Over the last several days, Europe’s crisis has deepened dramatically. The euro currency union has been coming apart at the seams … and the region’s banks are teetering on the verge of complete collapse!
Just take a look:
In Greece, the latest parliamentary elections ushered in a wave of anti-austerity candidates. They’re threatening to tear up agreements with richer euro-zone members that took several months to negotiate, and that formed the basis of the country’s $307 billion bailout.
German officials are strongly hinting that this could be the straw that breaks the camel’s back — meaning Greece could become the first country to be officially booted out of the euro!
Already, the country’s citizens have been stampeding to their local banks to pull out deposits as fast as possible — nearly 6.4 BILLION dollars in the past several days alone — with snaking lines at ATMs from Athens to Thessaloniki!

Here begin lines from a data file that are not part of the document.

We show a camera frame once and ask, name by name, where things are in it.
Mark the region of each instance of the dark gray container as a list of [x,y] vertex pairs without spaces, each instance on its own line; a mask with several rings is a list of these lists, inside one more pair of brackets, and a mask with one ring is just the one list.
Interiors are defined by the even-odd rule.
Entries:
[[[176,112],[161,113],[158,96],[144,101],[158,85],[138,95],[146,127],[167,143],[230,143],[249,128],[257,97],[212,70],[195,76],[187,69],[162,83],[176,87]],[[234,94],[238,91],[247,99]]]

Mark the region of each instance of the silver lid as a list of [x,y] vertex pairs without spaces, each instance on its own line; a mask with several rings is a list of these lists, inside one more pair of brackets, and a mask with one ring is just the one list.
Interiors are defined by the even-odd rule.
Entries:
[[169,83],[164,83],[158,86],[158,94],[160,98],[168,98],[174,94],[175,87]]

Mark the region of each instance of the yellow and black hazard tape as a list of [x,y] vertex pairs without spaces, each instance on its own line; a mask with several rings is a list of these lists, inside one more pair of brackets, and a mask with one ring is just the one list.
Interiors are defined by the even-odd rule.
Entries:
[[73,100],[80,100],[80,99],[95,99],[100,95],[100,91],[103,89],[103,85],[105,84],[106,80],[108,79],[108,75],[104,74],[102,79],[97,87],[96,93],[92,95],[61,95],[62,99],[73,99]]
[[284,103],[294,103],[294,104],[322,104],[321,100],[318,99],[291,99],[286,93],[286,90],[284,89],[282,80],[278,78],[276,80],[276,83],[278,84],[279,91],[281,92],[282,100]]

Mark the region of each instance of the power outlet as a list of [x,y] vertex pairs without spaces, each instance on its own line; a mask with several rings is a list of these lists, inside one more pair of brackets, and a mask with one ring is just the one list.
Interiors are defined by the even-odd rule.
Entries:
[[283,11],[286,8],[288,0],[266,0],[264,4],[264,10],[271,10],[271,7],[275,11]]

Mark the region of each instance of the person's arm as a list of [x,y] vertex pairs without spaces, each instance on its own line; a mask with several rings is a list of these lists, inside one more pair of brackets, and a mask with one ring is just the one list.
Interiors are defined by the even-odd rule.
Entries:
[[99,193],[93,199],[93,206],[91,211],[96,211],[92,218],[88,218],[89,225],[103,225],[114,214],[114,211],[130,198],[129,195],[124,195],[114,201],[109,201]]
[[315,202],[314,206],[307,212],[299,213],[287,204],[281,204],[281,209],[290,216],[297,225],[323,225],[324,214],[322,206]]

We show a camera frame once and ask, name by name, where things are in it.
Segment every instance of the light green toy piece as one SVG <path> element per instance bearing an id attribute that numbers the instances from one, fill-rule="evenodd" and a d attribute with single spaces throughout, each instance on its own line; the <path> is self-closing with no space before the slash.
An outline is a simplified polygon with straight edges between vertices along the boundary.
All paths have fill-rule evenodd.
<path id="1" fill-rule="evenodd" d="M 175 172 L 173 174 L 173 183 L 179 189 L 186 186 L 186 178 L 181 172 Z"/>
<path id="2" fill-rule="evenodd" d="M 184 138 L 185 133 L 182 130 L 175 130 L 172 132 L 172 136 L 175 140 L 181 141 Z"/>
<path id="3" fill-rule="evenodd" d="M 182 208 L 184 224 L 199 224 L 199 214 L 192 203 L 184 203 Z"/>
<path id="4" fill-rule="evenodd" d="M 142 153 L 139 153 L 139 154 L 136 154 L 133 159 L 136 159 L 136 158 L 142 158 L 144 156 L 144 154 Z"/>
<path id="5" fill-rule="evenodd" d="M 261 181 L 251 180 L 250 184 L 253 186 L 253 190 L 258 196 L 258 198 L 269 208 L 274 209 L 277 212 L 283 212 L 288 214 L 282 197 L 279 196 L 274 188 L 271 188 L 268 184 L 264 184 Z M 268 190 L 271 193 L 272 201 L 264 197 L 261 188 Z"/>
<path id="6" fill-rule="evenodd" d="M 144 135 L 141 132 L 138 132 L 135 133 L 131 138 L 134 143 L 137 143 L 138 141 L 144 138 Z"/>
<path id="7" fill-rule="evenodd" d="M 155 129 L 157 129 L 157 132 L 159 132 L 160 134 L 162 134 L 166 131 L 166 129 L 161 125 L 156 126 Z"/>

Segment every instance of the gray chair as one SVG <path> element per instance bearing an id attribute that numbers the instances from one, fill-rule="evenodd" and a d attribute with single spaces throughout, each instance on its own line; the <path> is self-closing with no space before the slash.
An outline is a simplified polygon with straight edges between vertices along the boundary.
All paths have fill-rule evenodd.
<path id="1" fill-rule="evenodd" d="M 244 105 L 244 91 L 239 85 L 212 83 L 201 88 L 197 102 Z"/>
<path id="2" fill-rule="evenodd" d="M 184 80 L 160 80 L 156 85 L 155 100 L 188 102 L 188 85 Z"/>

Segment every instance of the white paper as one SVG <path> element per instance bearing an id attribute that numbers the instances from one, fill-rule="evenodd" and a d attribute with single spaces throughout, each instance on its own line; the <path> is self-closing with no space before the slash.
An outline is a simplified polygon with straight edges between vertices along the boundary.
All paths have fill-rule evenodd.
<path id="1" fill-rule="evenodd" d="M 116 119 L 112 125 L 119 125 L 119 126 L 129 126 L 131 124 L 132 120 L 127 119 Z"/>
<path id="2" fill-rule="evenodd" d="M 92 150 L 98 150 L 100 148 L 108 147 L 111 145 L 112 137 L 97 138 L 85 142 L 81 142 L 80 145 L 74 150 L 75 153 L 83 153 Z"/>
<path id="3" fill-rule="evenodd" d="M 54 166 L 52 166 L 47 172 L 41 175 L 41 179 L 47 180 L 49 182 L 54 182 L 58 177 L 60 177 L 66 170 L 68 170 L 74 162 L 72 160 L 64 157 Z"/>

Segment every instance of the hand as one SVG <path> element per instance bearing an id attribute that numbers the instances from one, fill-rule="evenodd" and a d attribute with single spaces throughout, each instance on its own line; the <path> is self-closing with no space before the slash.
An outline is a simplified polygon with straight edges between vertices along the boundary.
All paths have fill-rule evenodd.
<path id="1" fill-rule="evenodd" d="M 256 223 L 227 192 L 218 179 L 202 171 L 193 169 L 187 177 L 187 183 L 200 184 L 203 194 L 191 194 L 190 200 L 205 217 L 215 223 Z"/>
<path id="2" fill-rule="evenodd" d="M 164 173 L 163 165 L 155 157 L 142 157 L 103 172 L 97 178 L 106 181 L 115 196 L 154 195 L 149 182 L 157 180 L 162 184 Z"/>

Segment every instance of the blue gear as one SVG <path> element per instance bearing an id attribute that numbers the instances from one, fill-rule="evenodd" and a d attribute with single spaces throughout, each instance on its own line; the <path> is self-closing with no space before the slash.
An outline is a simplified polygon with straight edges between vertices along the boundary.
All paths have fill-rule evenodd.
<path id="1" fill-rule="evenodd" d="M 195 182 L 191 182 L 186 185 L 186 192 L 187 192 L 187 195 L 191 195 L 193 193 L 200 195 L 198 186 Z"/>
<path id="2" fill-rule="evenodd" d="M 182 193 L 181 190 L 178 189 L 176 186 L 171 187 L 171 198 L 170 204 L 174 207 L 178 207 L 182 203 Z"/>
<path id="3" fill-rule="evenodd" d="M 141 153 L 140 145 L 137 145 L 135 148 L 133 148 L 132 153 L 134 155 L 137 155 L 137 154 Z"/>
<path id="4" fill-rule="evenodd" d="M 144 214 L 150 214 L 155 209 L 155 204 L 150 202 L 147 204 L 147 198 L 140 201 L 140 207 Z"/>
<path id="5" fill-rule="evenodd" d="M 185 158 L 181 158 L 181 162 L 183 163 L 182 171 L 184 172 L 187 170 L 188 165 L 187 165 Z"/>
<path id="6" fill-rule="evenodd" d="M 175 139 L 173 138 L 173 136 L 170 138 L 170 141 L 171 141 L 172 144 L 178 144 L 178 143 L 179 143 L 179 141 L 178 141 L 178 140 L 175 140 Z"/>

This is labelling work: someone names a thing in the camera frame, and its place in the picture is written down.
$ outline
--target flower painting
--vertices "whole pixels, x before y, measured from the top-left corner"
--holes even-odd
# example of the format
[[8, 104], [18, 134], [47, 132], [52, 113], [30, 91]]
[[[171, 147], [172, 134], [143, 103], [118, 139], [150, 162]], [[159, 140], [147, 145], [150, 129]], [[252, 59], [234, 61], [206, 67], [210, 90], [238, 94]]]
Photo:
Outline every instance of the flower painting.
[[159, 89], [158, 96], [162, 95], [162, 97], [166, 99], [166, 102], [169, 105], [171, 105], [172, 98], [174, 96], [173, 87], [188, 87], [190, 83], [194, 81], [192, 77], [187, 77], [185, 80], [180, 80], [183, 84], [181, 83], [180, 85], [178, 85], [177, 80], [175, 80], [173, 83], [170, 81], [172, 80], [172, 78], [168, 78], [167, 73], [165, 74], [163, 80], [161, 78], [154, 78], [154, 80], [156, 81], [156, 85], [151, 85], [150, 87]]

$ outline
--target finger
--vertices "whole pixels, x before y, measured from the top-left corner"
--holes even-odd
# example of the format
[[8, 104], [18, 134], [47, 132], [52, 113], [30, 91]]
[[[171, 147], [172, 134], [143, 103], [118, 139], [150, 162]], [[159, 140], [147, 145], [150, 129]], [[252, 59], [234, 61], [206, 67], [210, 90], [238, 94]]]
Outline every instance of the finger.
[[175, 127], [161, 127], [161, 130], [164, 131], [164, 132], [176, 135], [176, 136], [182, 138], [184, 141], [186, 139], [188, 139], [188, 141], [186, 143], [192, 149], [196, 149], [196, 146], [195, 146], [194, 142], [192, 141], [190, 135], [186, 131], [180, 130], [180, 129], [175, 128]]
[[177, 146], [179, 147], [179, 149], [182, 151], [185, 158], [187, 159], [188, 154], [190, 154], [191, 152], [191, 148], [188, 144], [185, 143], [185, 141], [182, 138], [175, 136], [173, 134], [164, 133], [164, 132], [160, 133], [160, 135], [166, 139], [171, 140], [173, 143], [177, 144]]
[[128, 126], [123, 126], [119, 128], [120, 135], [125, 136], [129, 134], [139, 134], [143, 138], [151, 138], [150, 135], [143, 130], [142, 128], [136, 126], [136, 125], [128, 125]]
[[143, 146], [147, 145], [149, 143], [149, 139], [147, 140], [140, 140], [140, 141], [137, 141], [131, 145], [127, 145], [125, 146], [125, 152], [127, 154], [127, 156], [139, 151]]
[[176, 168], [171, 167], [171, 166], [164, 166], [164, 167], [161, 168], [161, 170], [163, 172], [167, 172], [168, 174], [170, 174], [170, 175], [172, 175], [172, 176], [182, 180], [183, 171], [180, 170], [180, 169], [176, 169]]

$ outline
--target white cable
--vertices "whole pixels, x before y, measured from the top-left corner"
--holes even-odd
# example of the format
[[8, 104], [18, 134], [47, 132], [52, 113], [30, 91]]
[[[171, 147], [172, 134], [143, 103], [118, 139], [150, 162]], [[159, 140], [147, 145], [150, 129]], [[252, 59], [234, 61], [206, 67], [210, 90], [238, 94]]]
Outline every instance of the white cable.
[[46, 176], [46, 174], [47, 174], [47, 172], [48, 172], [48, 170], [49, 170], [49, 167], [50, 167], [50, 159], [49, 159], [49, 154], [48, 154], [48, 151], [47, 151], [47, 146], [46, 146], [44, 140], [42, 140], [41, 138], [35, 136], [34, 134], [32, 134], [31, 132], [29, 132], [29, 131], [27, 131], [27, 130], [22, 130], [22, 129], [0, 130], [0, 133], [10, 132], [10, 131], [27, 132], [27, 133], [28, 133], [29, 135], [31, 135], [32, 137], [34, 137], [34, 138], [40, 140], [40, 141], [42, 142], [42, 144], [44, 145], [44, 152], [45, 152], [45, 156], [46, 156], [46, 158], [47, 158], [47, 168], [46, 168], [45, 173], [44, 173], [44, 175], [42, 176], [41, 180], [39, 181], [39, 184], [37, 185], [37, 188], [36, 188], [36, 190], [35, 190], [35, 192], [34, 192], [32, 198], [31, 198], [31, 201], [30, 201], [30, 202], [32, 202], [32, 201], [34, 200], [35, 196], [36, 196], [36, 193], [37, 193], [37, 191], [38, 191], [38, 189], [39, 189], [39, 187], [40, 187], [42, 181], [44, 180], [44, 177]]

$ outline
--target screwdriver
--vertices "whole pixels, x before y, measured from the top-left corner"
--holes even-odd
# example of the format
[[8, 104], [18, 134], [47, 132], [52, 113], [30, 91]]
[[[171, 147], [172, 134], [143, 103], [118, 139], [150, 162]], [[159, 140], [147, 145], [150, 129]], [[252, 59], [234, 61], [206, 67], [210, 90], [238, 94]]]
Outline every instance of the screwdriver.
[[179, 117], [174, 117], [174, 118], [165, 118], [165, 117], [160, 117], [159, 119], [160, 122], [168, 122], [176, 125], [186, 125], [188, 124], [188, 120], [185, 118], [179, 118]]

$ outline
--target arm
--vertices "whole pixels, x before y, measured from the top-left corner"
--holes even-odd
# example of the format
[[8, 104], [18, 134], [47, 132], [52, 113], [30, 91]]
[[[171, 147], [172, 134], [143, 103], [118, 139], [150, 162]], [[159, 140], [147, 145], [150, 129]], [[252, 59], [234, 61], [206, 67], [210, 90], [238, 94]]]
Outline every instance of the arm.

And that’s likely just the beginning … because I’ve seen estimates that peg the cost of an all-out Greek exit from the euro at hundreds of billions of dollars — spread throughout the European financial system!
Meanwhile, Greece Is Just the Epicenter of
This Impending Crash in European Banks …
In Spain, the government was just forced to commit ANOTHER $6 billion in bailout money to save one of its major banks from collapse.
There’s just one problem: Spain ITSELF doesn’t have the money to fund these bailouts!
Investors know this, and that’s why they’re dumping Spanish bonds like mad. The cost of financing the government for the next 10 years just surged above 6.3%, rapidly approaching the panic highs set in the fall of 2011. And the cost of Spanish default insurance also just hit an all-time record!
Translation: Even without the ripples from Greece, Spanish banks will probably drop like rocks!
Then there’s Italy, where Moody’s Investors Service just took the axe to its ratings on 26 major banks.
The cuts ranged from one notch to four notches, and in a classic case of understatement, the firm’s outlook on those banks remained “negative.”
If this sad, sorry process looks eerily similar to you, it should …
This is precisely the kind of “snowball rolling downhill” financial crisis we saw in the U.S. during the housing and mortgage crisis of 2007-2009!
That banking and financial crisis ultimately crushed global stock markets, and led to the failure or bailout of banks and brokers around the world.
Many investors lost fortunes.
And make no mistake — I think the same thing is going to happen this time around. In fact, I believe spillover from the European crisis will quickly come rolling back onto our shores, too.